The American Journal of Bioethics published on October 25, 2023 an excellent article by Professor Trudo Lemmens titled: When Death Becomes Therapy: Canada’s Troubling Normalization of Health Care Provider Ending of Life. Trudo Lemmens, is Professor and Scholl Chair in Health Law and Policy at the University of Toronto. (Link to the article).

I have decided to comment on this article by separating the main topics to enable it to be fully appreciated.

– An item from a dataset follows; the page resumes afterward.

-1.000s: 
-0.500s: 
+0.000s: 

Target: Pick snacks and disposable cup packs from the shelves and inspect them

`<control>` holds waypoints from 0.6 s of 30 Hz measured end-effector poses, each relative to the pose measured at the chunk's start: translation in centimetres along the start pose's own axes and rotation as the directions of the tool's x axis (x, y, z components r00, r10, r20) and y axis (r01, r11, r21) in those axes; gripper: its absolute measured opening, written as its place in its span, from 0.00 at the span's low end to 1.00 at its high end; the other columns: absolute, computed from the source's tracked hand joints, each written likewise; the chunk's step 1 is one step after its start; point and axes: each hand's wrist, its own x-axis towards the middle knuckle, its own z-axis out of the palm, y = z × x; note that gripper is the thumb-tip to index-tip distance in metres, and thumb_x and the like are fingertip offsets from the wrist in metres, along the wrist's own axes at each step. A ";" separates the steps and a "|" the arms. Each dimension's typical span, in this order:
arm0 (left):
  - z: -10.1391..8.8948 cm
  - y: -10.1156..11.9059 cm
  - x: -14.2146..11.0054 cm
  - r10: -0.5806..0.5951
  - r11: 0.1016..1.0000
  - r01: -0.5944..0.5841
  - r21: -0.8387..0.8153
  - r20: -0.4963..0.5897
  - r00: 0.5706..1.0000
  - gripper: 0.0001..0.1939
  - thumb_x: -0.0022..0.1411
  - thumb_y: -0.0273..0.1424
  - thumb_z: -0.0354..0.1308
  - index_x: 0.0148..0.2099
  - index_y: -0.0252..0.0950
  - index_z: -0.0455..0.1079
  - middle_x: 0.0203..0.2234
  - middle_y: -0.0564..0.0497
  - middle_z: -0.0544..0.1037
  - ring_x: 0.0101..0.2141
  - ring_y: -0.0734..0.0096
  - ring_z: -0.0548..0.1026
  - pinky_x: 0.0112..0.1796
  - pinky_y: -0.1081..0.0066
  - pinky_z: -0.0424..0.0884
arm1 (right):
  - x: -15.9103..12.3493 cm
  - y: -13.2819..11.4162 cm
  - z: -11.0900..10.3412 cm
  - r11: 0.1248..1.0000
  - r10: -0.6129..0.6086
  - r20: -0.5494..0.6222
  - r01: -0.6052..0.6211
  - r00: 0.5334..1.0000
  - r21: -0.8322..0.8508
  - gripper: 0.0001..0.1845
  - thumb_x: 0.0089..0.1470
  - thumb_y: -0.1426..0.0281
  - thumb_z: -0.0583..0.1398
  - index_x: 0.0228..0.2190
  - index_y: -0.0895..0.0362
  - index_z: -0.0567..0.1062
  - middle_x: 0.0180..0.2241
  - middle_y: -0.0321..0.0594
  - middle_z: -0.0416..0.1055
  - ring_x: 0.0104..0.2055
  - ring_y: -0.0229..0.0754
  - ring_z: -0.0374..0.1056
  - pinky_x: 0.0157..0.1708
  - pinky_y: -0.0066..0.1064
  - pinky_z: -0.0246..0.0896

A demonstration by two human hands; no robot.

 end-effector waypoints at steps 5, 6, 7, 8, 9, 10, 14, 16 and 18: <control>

Lemmens begins his article by commenting on a research article by Daryll Pullman who compared Canada’s euthanasia to California’s assisted suicide law. Lemmens writes:
Undeniably, a strikingly higher number of people die with direct health care provider involvement in Canada’s euthanasia regime, euphemistically termed “Medical Assistance in Dying” [MAiD], than under a California-style assisted suicide system. Daryl Pullman (2023) rightly identifies several key reasons: the fact that in about all cases it involves a lethal injection by health care providers, rather than assisted-suicide with self-administration of medication; the law’s vague and broadly interpreted access criteria; “acquiescence and […] indifference of federal and provincial authorities, the courts, and medical associations”; and, briefly mentioned, the failure to treat ending of life as a last resort (Pullman 2023). Particularly the last points are worth exploring further since they are likely among the key reasons why Canada’s regime results in substantially higher percentages of euthanasia deaths even when compared to the few other liberal euthanasia regimes, and with an accumulation of reports of arguably troubling practices. These points are also connected to the law’s origin in constitutional litigation, which has had a remarkable impact on the Canadian debate and policy.